* **TASK TO COMPLETE**:
Nothing is needed except the lines below that run from the one with "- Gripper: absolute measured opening" through the one with "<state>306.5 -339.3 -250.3", repeated exactly.

* **DATA RECORDS**:

--------------------------------------------------

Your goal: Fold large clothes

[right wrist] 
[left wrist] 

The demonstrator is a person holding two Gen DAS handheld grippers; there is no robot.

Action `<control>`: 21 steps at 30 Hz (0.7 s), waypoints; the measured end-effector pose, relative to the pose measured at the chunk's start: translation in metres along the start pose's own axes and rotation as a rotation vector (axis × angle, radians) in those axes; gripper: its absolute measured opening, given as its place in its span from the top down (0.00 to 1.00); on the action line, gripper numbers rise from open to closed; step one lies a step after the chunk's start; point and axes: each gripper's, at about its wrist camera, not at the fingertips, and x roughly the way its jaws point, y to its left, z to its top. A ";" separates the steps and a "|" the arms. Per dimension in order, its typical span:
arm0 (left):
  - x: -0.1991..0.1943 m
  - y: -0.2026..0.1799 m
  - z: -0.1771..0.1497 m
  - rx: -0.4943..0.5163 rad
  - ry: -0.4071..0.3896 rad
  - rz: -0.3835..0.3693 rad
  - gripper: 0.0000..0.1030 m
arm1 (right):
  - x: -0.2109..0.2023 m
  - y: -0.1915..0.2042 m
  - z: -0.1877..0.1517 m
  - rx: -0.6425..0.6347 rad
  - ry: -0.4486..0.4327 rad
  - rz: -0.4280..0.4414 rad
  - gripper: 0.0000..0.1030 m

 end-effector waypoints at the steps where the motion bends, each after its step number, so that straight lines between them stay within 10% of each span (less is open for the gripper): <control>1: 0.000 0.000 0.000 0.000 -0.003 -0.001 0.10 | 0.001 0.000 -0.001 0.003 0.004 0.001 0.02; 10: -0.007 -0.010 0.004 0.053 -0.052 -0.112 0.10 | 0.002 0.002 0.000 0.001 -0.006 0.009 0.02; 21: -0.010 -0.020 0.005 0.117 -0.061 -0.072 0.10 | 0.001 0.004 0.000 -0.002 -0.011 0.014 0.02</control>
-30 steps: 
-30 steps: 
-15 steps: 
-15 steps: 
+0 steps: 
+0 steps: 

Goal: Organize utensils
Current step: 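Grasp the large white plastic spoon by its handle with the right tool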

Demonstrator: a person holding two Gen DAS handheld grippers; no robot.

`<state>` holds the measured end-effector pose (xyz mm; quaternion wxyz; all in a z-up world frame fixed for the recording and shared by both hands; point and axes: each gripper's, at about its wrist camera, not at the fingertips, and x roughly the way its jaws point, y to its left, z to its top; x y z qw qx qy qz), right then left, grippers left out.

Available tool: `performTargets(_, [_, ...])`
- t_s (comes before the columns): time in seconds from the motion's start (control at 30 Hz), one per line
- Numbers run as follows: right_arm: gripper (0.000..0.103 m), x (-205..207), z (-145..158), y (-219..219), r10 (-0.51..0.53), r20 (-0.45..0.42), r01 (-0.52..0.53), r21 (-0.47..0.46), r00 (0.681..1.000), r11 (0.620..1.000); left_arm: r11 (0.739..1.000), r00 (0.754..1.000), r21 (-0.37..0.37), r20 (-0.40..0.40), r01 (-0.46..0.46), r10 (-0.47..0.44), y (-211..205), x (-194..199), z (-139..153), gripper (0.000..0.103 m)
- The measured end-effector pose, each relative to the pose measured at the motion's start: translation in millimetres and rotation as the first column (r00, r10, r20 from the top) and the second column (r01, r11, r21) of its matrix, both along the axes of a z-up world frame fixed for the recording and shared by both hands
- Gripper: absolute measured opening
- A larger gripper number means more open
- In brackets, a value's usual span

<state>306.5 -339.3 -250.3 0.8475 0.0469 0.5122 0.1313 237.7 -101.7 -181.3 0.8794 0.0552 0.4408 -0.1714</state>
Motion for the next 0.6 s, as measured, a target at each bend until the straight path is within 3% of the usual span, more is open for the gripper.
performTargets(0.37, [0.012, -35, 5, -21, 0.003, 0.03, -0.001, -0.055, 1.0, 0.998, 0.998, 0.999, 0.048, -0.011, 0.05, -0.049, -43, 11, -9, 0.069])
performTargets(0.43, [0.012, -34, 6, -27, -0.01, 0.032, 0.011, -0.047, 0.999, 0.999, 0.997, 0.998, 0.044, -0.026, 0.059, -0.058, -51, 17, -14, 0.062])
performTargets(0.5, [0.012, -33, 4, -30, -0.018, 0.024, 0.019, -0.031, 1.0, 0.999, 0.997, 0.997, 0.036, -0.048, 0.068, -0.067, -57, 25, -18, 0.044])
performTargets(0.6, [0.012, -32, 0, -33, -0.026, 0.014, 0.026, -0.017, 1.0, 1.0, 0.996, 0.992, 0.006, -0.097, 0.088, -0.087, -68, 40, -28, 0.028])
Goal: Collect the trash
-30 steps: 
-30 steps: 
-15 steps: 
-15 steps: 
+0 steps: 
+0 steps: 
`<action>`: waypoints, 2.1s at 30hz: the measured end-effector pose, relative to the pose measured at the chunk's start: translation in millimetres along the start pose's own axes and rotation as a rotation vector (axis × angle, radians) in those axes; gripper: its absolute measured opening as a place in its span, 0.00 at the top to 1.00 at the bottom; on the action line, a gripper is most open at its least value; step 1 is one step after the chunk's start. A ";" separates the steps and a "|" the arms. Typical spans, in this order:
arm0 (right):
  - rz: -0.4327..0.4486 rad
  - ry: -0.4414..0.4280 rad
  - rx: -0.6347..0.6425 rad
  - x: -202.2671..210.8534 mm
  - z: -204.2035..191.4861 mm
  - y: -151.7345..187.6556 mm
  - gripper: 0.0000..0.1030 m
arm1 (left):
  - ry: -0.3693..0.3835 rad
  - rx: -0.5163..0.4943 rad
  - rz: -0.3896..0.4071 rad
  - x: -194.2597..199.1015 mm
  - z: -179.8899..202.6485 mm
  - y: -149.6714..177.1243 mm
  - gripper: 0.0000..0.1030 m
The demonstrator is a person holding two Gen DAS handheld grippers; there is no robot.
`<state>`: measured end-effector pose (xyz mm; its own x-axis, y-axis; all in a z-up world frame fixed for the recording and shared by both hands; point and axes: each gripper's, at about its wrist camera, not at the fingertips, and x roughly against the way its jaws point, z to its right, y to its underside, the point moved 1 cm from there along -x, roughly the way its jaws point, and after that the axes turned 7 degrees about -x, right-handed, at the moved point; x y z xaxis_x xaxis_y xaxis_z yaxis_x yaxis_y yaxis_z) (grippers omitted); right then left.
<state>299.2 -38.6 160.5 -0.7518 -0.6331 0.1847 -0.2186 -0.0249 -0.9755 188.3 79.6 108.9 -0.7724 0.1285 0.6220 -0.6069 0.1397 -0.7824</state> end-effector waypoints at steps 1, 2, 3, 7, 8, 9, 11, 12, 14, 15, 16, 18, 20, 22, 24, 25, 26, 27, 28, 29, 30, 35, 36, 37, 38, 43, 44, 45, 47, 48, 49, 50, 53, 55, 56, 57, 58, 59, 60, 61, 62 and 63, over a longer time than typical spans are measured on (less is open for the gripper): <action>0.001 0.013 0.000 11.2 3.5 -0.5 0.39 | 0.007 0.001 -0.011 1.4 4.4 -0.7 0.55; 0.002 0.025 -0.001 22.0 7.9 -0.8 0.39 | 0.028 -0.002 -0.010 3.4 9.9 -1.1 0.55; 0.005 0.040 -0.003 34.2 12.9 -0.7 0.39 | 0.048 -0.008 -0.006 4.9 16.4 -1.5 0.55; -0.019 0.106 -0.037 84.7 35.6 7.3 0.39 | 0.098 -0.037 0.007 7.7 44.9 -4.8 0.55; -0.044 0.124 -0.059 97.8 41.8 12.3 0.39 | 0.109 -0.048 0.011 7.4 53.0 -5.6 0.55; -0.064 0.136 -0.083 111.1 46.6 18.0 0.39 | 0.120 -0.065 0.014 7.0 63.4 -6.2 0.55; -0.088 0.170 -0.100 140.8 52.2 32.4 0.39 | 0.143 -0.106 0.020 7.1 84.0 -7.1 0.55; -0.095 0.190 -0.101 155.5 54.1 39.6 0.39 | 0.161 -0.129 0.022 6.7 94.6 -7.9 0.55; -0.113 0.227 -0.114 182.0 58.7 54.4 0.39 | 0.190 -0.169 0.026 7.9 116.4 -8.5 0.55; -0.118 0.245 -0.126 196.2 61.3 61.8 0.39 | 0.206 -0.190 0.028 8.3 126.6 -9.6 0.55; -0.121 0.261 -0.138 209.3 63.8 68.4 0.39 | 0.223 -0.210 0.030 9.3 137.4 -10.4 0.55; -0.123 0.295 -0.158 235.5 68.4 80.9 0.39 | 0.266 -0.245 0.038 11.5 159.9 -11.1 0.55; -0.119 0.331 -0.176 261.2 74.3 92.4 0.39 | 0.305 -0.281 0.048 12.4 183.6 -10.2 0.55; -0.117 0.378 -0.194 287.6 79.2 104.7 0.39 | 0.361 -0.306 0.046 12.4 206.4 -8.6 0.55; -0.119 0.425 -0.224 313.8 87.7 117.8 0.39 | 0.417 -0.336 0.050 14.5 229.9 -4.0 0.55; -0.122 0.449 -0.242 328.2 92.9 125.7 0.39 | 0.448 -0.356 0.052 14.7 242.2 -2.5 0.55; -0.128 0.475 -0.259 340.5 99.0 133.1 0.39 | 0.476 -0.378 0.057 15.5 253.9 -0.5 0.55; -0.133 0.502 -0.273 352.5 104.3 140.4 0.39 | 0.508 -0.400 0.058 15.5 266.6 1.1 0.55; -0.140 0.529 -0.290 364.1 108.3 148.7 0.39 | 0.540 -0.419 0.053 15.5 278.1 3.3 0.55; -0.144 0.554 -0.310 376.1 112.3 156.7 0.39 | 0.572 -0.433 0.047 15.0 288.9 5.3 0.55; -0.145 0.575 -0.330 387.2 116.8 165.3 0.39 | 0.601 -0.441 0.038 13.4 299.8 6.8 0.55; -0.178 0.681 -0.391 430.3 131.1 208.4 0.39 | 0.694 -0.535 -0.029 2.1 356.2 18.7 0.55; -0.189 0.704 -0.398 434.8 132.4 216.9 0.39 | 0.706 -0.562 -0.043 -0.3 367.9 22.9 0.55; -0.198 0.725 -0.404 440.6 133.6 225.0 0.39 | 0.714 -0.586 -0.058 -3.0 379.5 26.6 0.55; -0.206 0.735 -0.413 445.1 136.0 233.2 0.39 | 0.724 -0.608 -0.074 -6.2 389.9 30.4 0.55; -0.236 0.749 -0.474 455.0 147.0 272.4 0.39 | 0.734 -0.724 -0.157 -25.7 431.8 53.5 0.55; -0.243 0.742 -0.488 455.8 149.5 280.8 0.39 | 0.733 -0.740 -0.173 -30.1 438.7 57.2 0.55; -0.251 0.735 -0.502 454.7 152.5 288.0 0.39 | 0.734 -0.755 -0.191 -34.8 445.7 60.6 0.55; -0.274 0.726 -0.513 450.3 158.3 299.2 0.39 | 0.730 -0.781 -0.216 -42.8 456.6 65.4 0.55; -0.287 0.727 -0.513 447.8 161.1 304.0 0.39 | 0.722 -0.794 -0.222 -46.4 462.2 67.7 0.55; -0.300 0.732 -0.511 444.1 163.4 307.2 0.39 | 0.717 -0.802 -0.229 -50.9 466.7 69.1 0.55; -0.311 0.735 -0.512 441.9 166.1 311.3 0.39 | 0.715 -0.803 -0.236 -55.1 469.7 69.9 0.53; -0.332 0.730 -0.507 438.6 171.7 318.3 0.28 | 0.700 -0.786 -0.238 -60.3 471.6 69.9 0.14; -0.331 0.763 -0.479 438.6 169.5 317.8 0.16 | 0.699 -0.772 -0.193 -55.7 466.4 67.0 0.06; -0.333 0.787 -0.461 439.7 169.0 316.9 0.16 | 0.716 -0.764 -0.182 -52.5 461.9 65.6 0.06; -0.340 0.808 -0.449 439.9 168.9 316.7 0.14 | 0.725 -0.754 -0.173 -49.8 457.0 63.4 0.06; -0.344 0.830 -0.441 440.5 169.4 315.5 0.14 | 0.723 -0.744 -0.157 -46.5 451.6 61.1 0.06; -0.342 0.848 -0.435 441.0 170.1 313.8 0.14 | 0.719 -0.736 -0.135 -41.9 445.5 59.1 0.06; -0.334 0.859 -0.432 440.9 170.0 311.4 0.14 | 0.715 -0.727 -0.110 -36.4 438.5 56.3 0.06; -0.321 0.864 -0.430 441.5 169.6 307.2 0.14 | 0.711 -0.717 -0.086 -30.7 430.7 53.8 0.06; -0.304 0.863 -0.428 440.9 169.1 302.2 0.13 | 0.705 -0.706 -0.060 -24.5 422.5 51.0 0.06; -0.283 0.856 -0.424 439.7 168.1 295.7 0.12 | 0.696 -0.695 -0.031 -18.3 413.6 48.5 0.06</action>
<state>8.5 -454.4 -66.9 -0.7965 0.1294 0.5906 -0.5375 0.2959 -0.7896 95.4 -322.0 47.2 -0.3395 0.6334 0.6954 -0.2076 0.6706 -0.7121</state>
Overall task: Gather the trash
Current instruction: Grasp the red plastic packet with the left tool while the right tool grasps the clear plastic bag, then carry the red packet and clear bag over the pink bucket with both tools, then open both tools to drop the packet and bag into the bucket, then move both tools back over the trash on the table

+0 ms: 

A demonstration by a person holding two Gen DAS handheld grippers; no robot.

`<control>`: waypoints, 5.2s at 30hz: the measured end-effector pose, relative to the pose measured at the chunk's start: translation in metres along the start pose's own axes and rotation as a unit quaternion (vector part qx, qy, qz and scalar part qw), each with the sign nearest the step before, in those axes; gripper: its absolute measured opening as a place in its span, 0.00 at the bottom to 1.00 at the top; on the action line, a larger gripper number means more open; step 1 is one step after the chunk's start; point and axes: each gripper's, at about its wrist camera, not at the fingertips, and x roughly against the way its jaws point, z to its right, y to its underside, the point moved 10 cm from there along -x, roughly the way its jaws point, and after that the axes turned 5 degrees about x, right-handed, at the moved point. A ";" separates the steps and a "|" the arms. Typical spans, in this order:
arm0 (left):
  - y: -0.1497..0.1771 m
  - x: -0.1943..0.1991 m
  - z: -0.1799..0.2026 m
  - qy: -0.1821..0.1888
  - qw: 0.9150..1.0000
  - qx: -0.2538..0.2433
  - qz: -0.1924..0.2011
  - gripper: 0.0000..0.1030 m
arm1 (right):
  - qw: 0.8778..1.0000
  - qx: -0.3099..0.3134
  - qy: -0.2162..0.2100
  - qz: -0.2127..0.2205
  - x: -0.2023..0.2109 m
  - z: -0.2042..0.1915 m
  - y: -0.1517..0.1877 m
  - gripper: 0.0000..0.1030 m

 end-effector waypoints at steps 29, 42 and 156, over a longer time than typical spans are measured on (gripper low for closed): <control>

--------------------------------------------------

* **PROBLEM SOLUTION**:
- Gripper: absolute measured opening
- A larger gripper number means more open
- In brackets, a value's usual span

<state>306.5 -339.3 -250.3 0.8475 0.0469 0.5122 0.1313 237.7 -101.7 -181.3 0.8794 0.0552 0.4408 -0.1714</state>

This exercise is now complete.